Burb Rocking
Monday, October 30, 2006
  Future Lessons, Past Tense
So I'm obsessed with SETI. Not the UFOs-are-ETs obsession (compellingly conveyed in the previous offering from YouTube). The Carl Sagan variety of SETI. What Stanislaw Lem so eloquently expressed prior to his recent death (see Solaris). What Jill Tarter can still be caught expressing. Wanting to know about the origins and fates of putative extraterrestrial civilizations is really just cover, however. For wanting to know about the origin and fate of our own. To look outward, you have to look inward, and vice versa.

You want to see the future? Look to the past.

Remote island provides clues on population growth, environmental degradation by Jim Barlow (University of Oregon)

Aug. 25, 2006

. . . "These were all related people who arrived in Rapa," Kennett said. "They generally get along and collaborate when they arrive, but with time and growing populations there was division, then competition between different family lineages, resulting in significant amounts of aggression. This division led to the establishment of fortifications in not very desirable locations, such as mountaintop ridges, where it's cold, windy, inhospitable for crops, and far away from water."

In the course of expansion, the islanders developed pond agriculture, similar to rice paddies, for growing taro, a root-crop much like potatoes. The expansion of pond-field agriculture on the island parallels evidence from sediment cores for deforestation and erosion. Taro remains the island's food staple. Extending into the sea from the various drainage systems flowing from the upland fortifications are linear walls that likely served as tidal fish traps.

Rapa's Tevaitau Fortification —>

"The archaeological landscape is phenomenal," Kennett said. "There are domestic and agricultural terraces all around the island. Many of the ridge tops are flattened and there are staircases carved into the mountainsides. Arable land and access to fishing grounds were limited, and the farming areas and fish traps would have been well defended...."


The longer we play the game of civilization, the better the chance of one day declaring victory (survival). Unrestrained exploitation of resources can dramatically shorten the game, narrowing the window of opportunity or shutting it entirely. Rapa's settlers might have met their crisis differently, by cooperating to field expeditions, establishing footholds on Pitcairn Island, Rapa Nui, Sala-y-Gómez (Motu Motiro Hiva), and a big prize: the then-uninhabited Juan Fernández Islands. And - only if ultimately successful - Chile and South America. (The other direction would take them back to the lands whence they came.) Their chances might not have been very good, but what was the alternative? Decline, either fast or slow, on Rapa?

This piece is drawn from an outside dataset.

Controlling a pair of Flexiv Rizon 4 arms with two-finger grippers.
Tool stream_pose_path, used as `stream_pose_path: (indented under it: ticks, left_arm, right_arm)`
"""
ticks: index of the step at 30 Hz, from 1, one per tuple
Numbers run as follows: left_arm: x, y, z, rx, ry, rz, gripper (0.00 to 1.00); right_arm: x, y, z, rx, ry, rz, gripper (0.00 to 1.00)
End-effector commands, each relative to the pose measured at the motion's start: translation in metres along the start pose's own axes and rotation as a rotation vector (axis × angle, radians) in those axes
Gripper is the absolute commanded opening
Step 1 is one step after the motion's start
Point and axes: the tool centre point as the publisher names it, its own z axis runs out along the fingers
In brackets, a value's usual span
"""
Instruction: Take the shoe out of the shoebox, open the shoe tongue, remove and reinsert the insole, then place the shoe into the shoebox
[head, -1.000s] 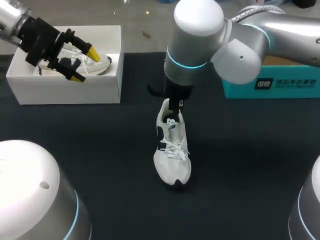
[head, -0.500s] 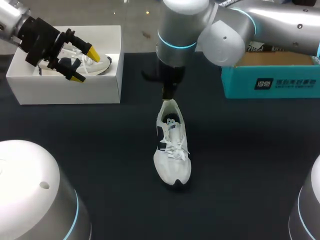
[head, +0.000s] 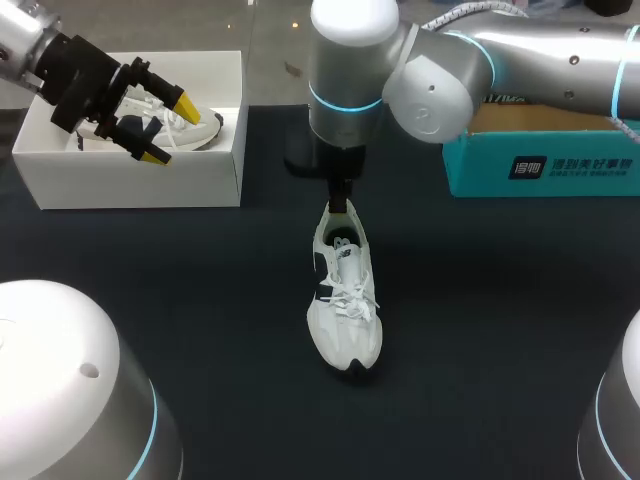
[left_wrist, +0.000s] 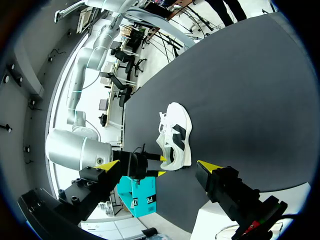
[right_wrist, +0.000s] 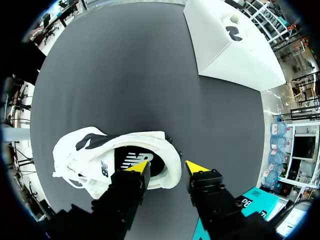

(Kind of a fun link related to these remote islands: Matthew's Stuff: Remote Islands of the South Pacific (Part 2).)

Perhaps the only real alternative to continued exploration would have been to rein in their population and carefully manage Rapa's resources. Either way, cooperation is essential to survival.

Climate change rocked cradles of civilization by Simon Dunford (University of East Anglia)

07/09/2006

. . . The early civilisations of Egypt, Mesopotamia, South Asia, China and northern South America were founded between 6000 and 4000 years ago when global climate changes, driven by natural fluctuations in the Earth’s orbit, caused a weakening of monsoon systems resulting in increasingly arid conditions. These first large urban, state-level societies emerged because diminishing resources forced previously transient people into close proximity in areas where water, pasture and productive land was still available....



Dr Brooks said: “Having been forced into civilized communities as a last resort, people found themselves faced with increased social inequality, greater violence in the form of organised conflict, and at the mercy of self-appointed elites who used religious authority and political ideology to bolster their position. These models of government are still with us today, and we may understand them better by understanding how civilisation arose by accident as a result of the last great global climatic upheaval....”


Well, here we are again. Having come nearly full circle.

We are absolutely at our next great crossroads as a species, what some today like to call a tipping point. Our population is leveling off globally. Competition for basic resources is at the same time heating up. Oil is first, but what's up next? Water?

Blue Planet: The geopolitics of water by Dan Whipple (UPI Science News)

Maybe so.

What will we do? What we've been doing, naturally: Fight each other. Will we also work on collective solutions to these global crises? I think we will. We will do both the Space Race and the International Space Station. Which will prevail?

My own belief is that there will be no small amount of luck involved. The society which hits on a successful strategy first will be emulated by others looking for answers. So long as the solution is empire and based on military power, cooperation will take a back seat to aggression and conflict. The good news - from the point of view of people living in the US - is that America stands supreme in military might.

But that road may not prove sustainable. Even for Americans. When it is finally realized that aggressive self-interest must be tempered by civilized cooperation, it may be too late. As usual, timing is everything.